I listened then with interest at the last city council meeting when one council member with a background in architecture shared his perspective on pools in general. Of course, given my own academic bent, I find the language and rhetorical moves of different fields endlessly fascinating. In this case, he was explaining how a pool can be considered an expensive hole in the ground since all of its architectural significance is buried underground. What is visible above ground is minimal: the mechanical room where the exposed pipes and valves permit monitoring and adjustment.
He also pointed up the changing recreation patterns of Americans in general. There’s much more bike riding and demand for bike trails than in decades past just as there may be less interest in tennis than there was 30 years ago. As a tennis lover, it pains me to think that. Fortunately, I do see very consistent use of the two courts near Flat Rock Creek Pool by a variety of folks of all ages, and this gives me hope that interest in the sport, though less, is still sufficient to warrant keeping the existing courts. But these shifts speak to the question of what kinds of recreation do people want now?
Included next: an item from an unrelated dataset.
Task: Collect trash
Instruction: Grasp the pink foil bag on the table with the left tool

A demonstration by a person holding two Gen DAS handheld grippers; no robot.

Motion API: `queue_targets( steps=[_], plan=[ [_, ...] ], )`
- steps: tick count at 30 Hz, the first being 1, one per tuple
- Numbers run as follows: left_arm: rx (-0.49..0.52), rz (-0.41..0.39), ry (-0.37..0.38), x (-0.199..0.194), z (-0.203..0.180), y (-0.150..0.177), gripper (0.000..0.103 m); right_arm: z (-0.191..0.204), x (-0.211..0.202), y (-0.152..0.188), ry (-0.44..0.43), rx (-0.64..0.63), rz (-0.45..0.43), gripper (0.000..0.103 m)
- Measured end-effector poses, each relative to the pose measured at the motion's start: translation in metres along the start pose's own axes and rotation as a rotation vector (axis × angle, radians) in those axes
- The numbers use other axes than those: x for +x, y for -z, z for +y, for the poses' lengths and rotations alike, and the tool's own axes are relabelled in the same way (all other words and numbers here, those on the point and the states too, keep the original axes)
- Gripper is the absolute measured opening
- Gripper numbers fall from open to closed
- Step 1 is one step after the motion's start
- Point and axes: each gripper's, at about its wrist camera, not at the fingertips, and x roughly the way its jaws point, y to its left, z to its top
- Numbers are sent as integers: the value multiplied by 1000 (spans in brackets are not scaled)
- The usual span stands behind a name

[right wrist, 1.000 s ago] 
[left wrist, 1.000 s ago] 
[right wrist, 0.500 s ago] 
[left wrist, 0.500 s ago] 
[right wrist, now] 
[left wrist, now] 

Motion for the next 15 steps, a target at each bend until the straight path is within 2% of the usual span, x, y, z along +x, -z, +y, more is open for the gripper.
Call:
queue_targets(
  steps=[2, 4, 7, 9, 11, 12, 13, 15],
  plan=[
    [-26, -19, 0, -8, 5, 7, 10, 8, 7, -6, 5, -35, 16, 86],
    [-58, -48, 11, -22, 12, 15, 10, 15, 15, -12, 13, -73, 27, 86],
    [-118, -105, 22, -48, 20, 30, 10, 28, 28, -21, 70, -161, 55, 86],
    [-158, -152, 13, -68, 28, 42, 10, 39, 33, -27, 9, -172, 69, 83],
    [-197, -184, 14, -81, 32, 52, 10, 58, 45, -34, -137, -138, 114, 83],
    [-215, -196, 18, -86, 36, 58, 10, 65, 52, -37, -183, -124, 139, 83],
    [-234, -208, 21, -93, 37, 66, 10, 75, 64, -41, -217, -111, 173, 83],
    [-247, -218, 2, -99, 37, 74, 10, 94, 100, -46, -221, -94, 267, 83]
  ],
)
Most people seem to believe there is something fundamental about a neighborhood pool. Where an architect sees the pool for its structural essence, pool users see something more: not just a hole in the ground but a transcendent space, one through which you become weightless and ageless and through which time itself seems to stand still.
Its true beauty is defined not by its subterranean depth but by the web of interactions it spins at the surface of the water. A place where adults bounce on their tiptoes just as they did when they were children and relax when they let water lap against their bodies as they hang from the side and visit with friends. A place where kids bob up and down in futile efforts to outrun each other in games of tag, the guileless water a resistant force to every shape and size, a true game equalizer.
A place where buoyant babes in sun bonnets are cradled in mothers’ arms and seniors swim laps amid wild throws of nerf balls. A place that gives packs of middle schoolers ample room to preen and play under the watchful eyes of moms toting giant swim bags packed with surreptitious snacks and colorful beach towels. A place for sun worshippers to ply themselves with sunscreen and suck in Vitamin D through every pore, oblivious to the kids with goggles diving for coins.
And it’s not just for swimming: people visit, read books, take naps, people-watch, eat snacks and lunch, play cards and games, meet other people. What people get out of the pool experience is entirely up to them. And it’s hard to be anywhere else when you are there.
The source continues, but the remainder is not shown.